Problem
Every line from the one containing "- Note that" through the end of the listing below goes in the output, exactly and without pictures.

── Recorded information

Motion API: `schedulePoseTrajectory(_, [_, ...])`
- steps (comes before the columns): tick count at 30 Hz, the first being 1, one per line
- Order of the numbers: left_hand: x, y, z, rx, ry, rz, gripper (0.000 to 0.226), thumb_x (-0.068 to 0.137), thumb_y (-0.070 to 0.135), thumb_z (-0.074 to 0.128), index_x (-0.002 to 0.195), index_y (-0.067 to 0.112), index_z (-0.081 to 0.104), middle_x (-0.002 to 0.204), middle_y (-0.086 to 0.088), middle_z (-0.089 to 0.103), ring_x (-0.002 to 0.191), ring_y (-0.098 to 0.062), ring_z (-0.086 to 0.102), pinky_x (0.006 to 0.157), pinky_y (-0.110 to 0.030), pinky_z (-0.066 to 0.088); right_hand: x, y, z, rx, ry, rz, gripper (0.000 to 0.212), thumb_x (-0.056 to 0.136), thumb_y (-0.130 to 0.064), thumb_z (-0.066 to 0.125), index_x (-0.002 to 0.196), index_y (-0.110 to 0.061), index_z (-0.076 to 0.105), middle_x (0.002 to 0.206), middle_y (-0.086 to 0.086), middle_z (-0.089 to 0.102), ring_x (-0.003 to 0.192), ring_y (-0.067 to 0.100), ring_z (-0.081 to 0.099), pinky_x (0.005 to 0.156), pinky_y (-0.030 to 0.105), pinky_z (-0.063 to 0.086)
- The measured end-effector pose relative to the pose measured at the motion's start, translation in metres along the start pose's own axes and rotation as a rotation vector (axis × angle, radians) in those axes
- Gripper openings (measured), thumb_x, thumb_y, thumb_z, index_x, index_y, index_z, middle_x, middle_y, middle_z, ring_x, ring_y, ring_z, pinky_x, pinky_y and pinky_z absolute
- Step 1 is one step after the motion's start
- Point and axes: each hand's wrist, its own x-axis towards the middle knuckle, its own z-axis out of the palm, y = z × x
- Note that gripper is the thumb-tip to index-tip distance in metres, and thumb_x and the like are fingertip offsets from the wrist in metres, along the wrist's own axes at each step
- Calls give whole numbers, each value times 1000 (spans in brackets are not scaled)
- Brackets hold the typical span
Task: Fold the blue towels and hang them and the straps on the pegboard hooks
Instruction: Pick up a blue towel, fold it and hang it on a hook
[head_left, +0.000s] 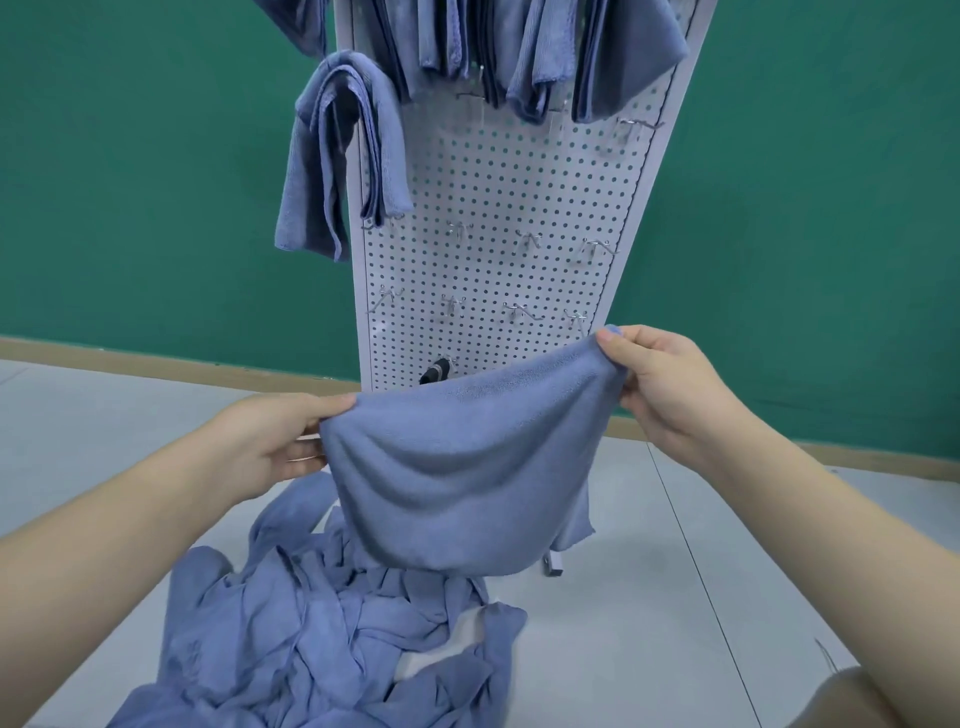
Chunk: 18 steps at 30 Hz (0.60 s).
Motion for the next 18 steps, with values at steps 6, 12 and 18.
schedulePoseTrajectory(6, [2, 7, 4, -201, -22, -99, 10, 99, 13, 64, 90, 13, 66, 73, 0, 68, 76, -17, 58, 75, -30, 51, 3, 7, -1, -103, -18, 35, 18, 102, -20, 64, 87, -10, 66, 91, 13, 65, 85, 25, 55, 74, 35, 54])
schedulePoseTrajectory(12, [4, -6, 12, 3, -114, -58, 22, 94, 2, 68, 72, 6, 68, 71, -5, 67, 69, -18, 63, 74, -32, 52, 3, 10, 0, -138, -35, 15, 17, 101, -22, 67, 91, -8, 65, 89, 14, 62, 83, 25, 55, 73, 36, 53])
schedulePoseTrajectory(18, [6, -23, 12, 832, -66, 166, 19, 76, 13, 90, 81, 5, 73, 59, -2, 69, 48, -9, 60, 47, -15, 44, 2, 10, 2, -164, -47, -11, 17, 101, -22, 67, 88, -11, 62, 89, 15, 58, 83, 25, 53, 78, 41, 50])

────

Reply to the exercise
- Note that gripper is the thumb-tip to index-tip distance in metres, and thumb_x and the like are fingertip offsets from the wrist in metres, along the wrist's own axes at each step
- Calls give whole numbers, each value times 1000 (spans in brackets are not scaled)
- Brackets hold the typical span
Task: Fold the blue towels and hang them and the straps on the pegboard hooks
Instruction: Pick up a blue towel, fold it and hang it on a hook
[head_left, +0.000s] 
Chunk: 18 steps at 30 Hz (0.60 s).
Motion for the next 18 steps, with values at steps 6, 12 and 18.
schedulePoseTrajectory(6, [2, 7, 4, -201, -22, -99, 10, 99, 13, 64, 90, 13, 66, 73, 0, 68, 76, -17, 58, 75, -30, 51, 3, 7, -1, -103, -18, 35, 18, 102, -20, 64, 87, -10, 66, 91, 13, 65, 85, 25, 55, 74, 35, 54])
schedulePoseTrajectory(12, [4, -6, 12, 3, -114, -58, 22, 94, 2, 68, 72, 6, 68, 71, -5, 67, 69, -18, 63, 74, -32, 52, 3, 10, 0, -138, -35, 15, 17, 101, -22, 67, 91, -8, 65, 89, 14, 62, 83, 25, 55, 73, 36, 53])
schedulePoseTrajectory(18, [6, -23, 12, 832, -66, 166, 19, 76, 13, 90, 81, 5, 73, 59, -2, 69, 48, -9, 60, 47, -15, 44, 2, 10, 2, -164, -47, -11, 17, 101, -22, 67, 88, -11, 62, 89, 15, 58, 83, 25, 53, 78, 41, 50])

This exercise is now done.